As an athlete, I think everyone can agree that it would be nice to have fans come watch games and cheer teams on, no matter what the sport. When people actively care about a sport, it gains visibility, respect, and ultimately more interest and players. Fans are a hugely important aspect in sports. Think about the thousands of loyal Yankee fans and what they mean to the team. The energy at a Yankee game–and possibly the efforts of the players–would be completely different without those screaming fans in the stands.
While a thousand fans at any Chappaqua game is obviously unrealistic, players involved in lower-profile sports would find it amazing to have people other than their families watch their games and show they care. Every athlete in our town deserves have people come watch them play and support them, because that would make them feel valued as athletes–vital to their success.
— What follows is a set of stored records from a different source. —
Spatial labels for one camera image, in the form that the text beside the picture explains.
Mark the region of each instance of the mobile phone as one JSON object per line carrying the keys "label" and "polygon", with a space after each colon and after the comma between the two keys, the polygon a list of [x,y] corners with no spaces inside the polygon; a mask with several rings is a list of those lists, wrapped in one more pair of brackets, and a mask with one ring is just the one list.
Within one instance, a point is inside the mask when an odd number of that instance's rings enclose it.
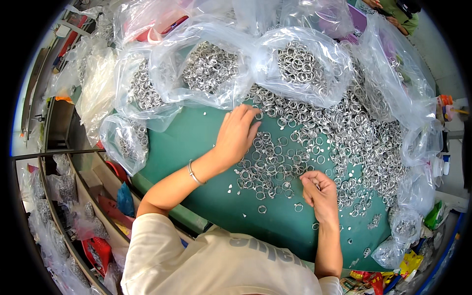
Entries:
{"label": "mobile phone", "polygon": [[173,24],[171,24],[170,26],[168,26],[164,31],[162,31],[161,35],[165,35],[165,34],[169,33],[169,32],[172,31],[176,26],[178,26],[179,24],[183,23],[186,19],[188,19],[188,16],[183,16],[183,17],[179,18],[176,22],[174,22]]}

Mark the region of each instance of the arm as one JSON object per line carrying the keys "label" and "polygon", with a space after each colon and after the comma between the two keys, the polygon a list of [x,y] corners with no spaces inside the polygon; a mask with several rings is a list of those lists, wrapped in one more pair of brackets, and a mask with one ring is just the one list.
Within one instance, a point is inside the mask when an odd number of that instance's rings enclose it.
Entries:
{"label": "arm", "polygon": [[397,27],[397,29],[402,32],[403,35],[405,36],[408,36],[409,33],[408,31],[398,22],[398,20],[394,17],[387,17],[387,20],[392,24],[394,25],[395,27]]}
{"label": "arm", "polygon": [[314,208],[318,230],[318,249],[315,258],[315,275],[341,277],[343,255],[339,237],[336,184],[320,171],[308,171],[300,176],[303,198]]}
{"label": "arm", "polygon": [[[260,122],[252,127],[251,122],[260,110],[246,104],[226,114],[218,133],[216,145],[208,153],[192,162],[192,171],[202,183],[223,173],[239,162],[253,144]],[[156,183],[144,196],[138,208],[137,217],[146,213],[165,216],[180,204],[198,183],[189,175],[187,166]]]}

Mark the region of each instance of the bracelet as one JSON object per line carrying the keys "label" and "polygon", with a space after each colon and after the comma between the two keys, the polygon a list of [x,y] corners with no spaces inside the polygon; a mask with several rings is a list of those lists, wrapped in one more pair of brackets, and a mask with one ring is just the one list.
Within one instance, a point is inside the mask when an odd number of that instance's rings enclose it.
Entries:
{"label": "bracelet", "polygon": [[192,167],[190,166],[190,165],[192,164],[192,161],[193,161],[193,160],[190,159],[190,161],[188,162],[188,166],[187,166],[187,168],[188,168],[188,174],[190,174],[190,176],[195,180],[196,183],[198,183],[198,185],[204,185],[204,184],[206,184],[206,182],[202,183],[202,182],[200,182],[200,181],[195,177],[195,174],[194,174],[194,172],[192,171]]}

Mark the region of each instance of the blue plastic bag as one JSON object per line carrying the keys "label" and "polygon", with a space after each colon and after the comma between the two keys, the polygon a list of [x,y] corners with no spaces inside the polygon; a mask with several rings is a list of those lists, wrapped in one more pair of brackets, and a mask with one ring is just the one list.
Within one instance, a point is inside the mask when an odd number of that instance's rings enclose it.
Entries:
{"label": "blue plastic bag", "polygon": [[117,207],[121,211],[121,213],[129,217],[135,216],[135,205],[133,204],[133,197],[131,196],[131,191],[126,185],[126,182],[124,182],[118,190]]}

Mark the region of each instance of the person's left hand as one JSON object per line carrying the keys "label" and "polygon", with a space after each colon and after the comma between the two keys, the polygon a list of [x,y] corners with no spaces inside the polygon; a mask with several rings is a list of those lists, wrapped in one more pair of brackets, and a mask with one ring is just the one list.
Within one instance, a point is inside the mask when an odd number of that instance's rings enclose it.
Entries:
{"label": "person's left hand", "polygon": [[261,122],[256,122],[251,126],[251,122],[260,112],[258,108],[241,104],[226,114],[219,129],[216,145],[211,151],[215,156],[214,164],[221,166],[220,172],[238,163],[251,147],[257,128],[261,125]]}
{"label": "person's left hand", "polygon": [[387,20],[394,25],[395,27],[399,27],[400,24],[398,23],[398,20],[394,17],[387,17]]}

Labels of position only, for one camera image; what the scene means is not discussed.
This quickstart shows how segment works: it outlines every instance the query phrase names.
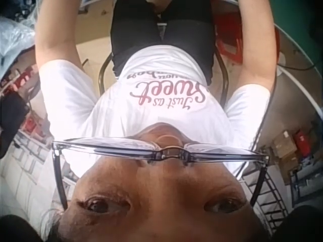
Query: white t-shirt
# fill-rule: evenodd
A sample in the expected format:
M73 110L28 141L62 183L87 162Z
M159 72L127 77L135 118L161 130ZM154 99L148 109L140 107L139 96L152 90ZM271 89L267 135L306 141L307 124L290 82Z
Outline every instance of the white t-shirt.
M150 125L168 123L196 142L250 149L270 98L263 86L246 85L223 110L209 93L197 62L167 45L135 53L102 97L95 95L93 81L66 60L44 64L39 74L56 140L127 137ZM75 152L64 156L79 177L98 158ZM233 175L241 165L225 163Z

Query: plastic bag
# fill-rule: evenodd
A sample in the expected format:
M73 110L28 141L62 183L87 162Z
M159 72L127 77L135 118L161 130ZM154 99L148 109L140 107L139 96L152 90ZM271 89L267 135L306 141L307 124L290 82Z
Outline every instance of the plastic bag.
M24 49L34 45L35 40L35 24L40 6L40 1L37 1L36 7L27 19L20 23L13 20L0 17L0 55L6 54L15 50L21 52Z

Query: t-shirt sleeve
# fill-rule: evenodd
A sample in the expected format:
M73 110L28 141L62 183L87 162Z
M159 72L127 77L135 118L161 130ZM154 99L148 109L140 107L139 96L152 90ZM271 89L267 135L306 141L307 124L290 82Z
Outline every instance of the t-shirt sleeve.
M249 84L236 90L225 112L240 147L251 149L270 100L267 88Z
M98 100L91 78L66 60L44 64L39 76L54 138L79 138Z

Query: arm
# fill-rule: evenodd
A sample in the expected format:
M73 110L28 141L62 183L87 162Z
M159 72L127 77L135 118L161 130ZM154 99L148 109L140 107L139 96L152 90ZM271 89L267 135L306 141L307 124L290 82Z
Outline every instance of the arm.
M277 64L274 20L269 0L239 0L243 65L238 87L259 84L272 90Z
M36 26L36 61L50 131L57 140L84 136L97 96L75 45L80 0L43 0Z
M267 110L276 75L276 38L269 0L239 0L243 65L225 111L240 148L251 149Z
M38 68L54 59L65 59L80 69L75 27L81 0L43 0L36 25Z

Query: eye
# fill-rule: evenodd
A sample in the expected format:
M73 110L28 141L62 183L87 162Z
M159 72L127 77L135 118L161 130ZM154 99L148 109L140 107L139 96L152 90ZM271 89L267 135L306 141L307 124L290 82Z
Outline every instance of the eye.
M217 203L210 203L205 206L205 210L213 213L232 213L239 210L243 204L238 200L224 199Z
M109 199L93 198L85 202L85 209L95 213L116 213L129 210L130 205L125 202L115 202Z

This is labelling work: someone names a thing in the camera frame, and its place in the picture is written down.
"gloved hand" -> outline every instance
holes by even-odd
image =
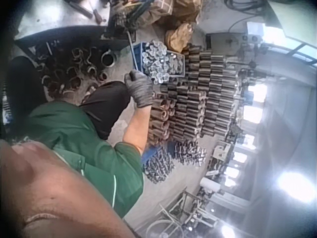
[[[152,105],[153,84],[150,78],[140,71],[132,70],[125,74],[124,82],[138,108]]]

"green jacket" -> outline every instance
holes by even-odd
[[[128,143],[111,147],[101,140],[79,107],[65,102],[41,105],[28,116],[22,131],[23,136],[42,142],[81,173],[120,217],[141,196],[143,174],[139,151]]]

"blue plastic crate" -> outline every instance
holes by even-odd
[[[144,70],[143,70],[143,57],[142,57],[142,52],[143,52],[143,49],[145,48],[145,44],[146,42],[141,42],[135,46],[133,46],[133,50],[134,50],[134,56],[135,56],[135,60],[137,62],[137,66],[138,66],[138,69],[144,73]],[[173,51],[167,51],[168,53],[173,53],[173,54],[176,54],[176,55],[182,55],[180,53],[177,53],[177,52],[173,52]],[[185,56],[182,55],[183,57],[183,73],[178,75],[178,74],[175,74],[175,75],[172,75],[170,74],[169,76],[170,77],[185,77]]]

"metal table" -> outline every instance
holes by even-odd
[[[89,19],[64,0],[32,0],[14,38],[16,45],[34,59],[29,47],[57,37],[76,39],[78,36],[89,36],[99,39],[109,25],[110,3],[104,6],[99,0],[82,0],[78,4],[92,12],[89,1],[104,20],[100,25],[94,16]]]

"worker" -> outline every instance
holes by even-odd
[[[36,74],[25,57],[15,58],[7,73],[19,128],[14,143],[2,140],[0,147],[1,206],[9,221],[26,237],[134,237],[122,218],[143,192],[151,80],[133,70],[125,83],[106,83],[78,107],[42,104]],[[111,147],[106,140],[130,96],[134,115],[122,142]]]

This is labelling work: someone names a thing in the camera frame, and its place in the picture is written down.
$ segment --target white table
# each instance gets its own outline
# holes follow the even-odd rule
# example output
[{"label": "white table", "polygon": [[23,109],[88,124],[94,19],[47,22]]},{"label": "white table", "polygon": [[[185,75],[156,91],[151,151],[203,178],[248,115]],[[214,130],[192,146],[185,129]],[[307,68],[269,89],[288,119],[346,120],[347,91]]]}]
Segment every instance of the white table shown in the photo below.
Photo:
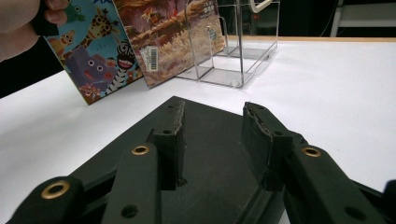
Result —
[{"label": "white table", "polygon": [[279,41],[242,90],[179,78],[149,90],[140,79],[86,105],[61,72],[0,99],[0,223],[173,95],[239,115],[246,101],[264,105],[351,179],[382,191],[396,178],[396,42]]}]

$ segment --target plastic handle
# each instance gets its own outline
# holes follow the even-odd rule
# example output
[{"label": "plastic handle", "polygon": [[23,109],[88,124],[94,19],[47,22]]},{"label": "plastic handle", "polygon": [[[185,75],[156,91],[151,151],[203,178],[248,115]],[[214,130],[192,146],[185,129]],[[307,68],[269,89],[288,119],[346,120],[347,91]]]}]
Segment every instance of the plastic handle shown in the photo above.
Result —
[{"label": "plastic handle", "polygon": [[272,3],[272,0],[264,0],[256,6],[254,0],[250,0],[250,8],[254,13],[259,13]]},{"label": "plastic handle", "polygon": [[58,26],[50,23],[44,18],[44,12],[47,9],[44,0],[40,2],[40,8],[38,9],[37,15],[32,20],[33,28],[37,35],[58,35]]}]

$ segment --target finger
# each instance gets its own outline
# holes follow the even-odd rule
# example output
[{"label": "finger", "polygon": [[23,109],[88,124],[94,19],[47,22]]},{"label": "finger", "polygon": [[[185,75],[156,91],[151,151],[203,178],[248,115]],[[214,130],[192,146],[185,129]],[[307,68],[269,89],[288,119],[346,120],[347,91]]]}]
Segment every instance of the finger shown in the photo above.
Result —
[{"label": "finger", "polygon": [[46,10],[44,12],[44,17],[47,21],[57,24],[58,26],[67,22],[67,15],[63,10]]},{"label": "finger", "polygon": [[15,57],[30,49],[38,40],[31,24],[26,24],[14,32],[0,35],[0,62]]},{"label": "finger", "polygon": [[65,9],[69,5],[67,0],[45,0],[45,3],[50,10]]}]

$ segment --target children's book
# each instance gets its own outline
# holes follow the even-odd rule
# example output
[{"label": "children's book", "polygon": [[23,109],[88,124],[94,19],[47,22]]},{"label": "children's book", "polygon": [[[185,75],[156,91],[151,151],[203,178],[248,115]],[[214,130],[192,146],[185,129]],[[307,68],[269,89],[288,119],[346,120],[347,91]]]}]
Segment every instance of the children's book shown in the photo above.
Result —
[{"label": "children's book", "polygon": [[69,0],[65,12],[46,40],[89,105],[142,77],[111,0]]},{"label": "children's book", "polygon": [[216,0],[113,1],[149,87],[224,48]]}]

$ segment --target dark background
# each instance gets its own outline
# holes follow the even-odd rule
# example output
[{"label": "dark background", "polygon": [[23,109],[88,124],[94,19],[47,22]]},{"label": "dark background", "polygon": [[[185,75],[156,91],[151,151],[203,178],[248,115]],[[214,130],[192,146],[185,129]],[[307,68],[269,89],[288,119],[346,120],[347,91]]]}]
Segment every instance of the dark background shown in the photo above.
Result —
[{"label": "dark background", "polygon": [[[345,0],[344,4],[388,2],[396,0]],[[330,36],[336,3],[336,0],[281,0],[279,35]],[[340,28],[337,36],[396,37],[396,27]],[[46,41],[40,38],[30,50],[0,63],[0,98],[62,70]]]}]

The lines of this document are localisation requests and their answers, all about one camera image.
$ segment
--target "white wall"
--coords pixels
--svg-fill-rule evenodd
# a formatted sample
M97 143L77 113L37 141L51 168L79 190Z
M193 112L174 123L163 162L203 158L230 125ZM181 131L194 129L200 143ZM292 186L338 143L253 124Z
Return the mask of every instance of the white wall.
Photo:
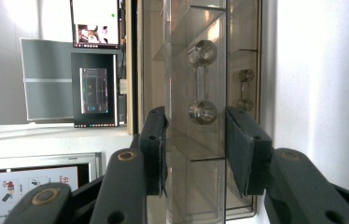
M349 189L349 1L264 2L263 127Z
M41 38L73 42L69 0L39 0Z
M0 0L0 124L26 122L20 37L39 38L36 0Z

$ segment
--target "printed sign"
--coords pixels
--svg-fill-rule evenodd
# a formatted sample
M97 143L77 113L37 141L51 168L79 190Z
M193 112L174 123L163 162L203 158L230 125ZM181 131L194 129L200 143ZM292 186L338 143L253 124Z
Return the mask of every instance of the printed sign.
M4 222L23 195L51 182L65 183L71 190L77 189L77 167L0 173L0 223Z

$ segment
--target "monitor screen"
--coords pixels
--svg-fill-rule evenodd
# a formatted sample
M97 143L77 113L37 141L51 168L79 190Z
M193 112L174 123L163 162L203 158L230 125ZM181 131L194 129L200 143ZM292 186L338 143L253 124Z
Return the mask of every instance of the monitor screen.
M73 47L119 49L119 0L70 0Z

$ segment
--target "white panel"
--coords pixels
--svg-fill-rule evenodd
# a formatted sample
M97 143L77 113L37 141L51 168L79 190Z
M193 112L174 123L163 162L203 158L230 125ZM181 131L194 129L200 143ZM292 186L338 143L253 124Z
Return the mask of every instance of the white panel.
M349 189L349 1L280 2L273 25L264 76L274 108L265 101L262 115L273 119L263 123L275 147L304 152Z

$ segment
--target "computer monitor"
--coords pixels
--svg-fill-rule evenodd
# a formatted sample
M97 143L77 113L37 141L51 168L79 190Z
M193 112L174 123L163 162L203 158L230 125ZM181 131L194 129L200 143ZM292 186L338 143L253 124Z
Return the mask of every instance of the computer monitor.
M73 47L119 49L119 0L70 0Z
M119 126L117 54L72 53L76 128Z

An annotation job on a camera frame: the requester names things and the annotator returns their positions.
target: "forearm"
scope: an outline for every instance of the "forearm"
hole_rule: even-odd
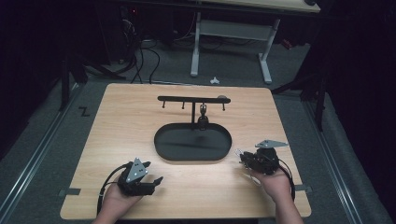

A Step In The Right Direction
I am thrilled that the New Castle Parks and Recreation Department will now be offering a development program in my sport, field hockey, prior to the seventh grade modified program offered in the middle schools. The more sports that are incorporated into our town in ways like this, the closer our town and community will become. Sports can bring people together, creating common bonds, social opportunities and long-lasting friendships based on shared interests.
Sports are a huge part of town life; we must start appreciating every sport and every athlete. Broad-based support will open up more sports to more children, ultimately making us stronger as a community.
Sarah Jane Weill is now a sophomore at Horace Greeley High School.